“Il posto delle donne”

Rossana Campo, vent’anni dopo l’esordio, ci stupisce con il romanzo noir “Il posto delle donne”, presentato al Salone del libro, affiancata da Silvia Ballestra. Raccontando una storia d’amore tra donne, con le loro fragilità, la forza e l’instabilità esistenziale, si vuole evidenziarne l’autonomia, sfatando il mito dell’uomo come unico punto di riferimento. Silvia Ballestra fa notare il linguaggio ricco di francesismi e simile al parlato, elemento caratterizzante della scrittrice, che giustifica le parole straniere con la sua permanenza a Parigi e lo stile con la voglia di esprimere con chiarezza e naturalezza le sue idee, che non necessitano di un tono eccessivamente patinato. C’è infatti una stretta corrispondenza tra la storia e il modo di raccontarla: trattando nelle vicende argomenti quotidiani, reali e talvolta spiacevoli, l’autrice sceglie di non usare un linguaggio aulico per adottarne uno più schietto e immediato.

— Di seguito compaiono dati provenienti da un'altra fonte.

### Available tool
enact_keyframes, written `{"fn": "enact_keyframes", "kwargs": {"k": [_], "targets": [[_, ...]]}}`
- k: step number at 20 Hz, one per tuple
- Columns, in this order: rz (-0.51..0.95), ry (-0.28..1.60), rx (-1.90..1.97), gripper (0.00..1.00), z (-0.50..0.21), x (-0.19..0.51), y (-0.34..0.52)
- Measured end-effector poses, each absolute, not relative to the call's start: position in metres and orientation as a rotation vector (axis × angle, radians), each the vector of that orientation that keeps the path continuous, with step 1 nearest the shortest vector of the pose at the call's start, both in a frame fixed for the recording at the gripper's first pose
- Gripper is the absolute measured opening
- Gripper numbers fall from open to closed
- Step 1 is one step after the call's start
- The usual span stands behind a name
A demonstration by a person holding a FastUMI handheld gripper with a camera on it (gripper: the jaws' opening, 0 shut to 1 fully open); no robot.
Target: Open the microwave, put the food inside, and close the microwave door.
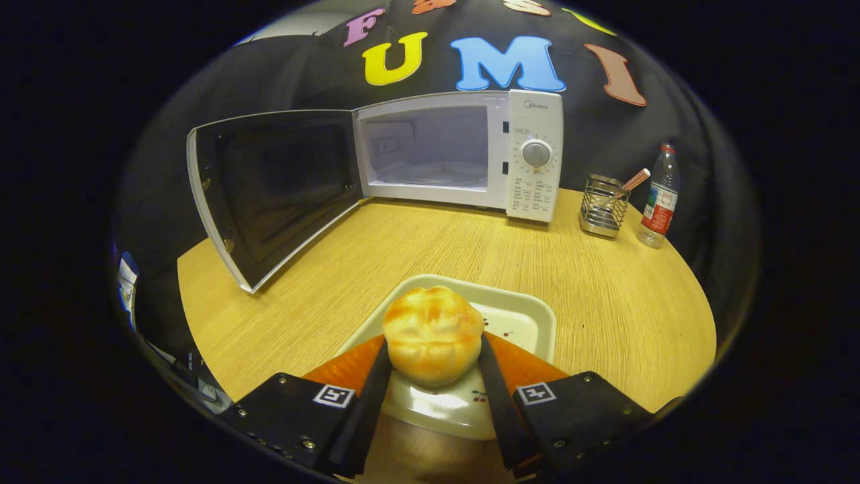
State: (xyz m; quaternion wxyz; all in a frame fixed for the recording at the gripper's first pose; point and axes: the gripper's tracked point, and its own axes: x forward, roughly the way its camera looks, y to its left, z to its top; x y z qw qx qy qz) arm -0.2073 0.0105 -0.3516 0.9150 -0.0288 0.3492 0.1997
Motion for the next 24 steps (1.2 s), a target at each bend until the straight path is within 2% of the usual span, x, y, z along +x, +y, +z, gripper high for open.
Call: {"fn": "enact_keyframes", "kwargs": {"k": [7, 16, 24], "targets": [[0.423, 0.562, 0.027, 0.73, -0.291, -0.172, 0.049], [0.424, 0.492, 0.138, 0.73, -0.251, -0.101, 0.117], [0.384, 0.456, 0.26, 0.73, -0.244, -0.031, 0.175]]}}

Le domande dal pubblico hanno sollevato una questione importante: “E’ possibile che uno scrittore durante la carriera riesca a cambiare il proprio stile e ad imporsene uno non suo?”. La scrittrice risponde di no, ma ammette che a volte agiscano in modo assai negativo le pressioni editoriali. “C’è ovviamente una differenza tra il mio primo romanzo e l’ultimo – dichiara – ma sono sempre rimasta fedele al mio modo di scrivere e di essere. I miei libri seguono una linea che non ho mai abbandonato.” 

La scrittrice, da sempre “sposata” con Feltrinelli, ha recentemente cambiato editore passando a Ponte alle Grazie, apprezzandone il profondo rispetto per l’autore. Chiude con una critica proprio all’editoria che spesso stravolge l’opera originale per fini meramente commerciali.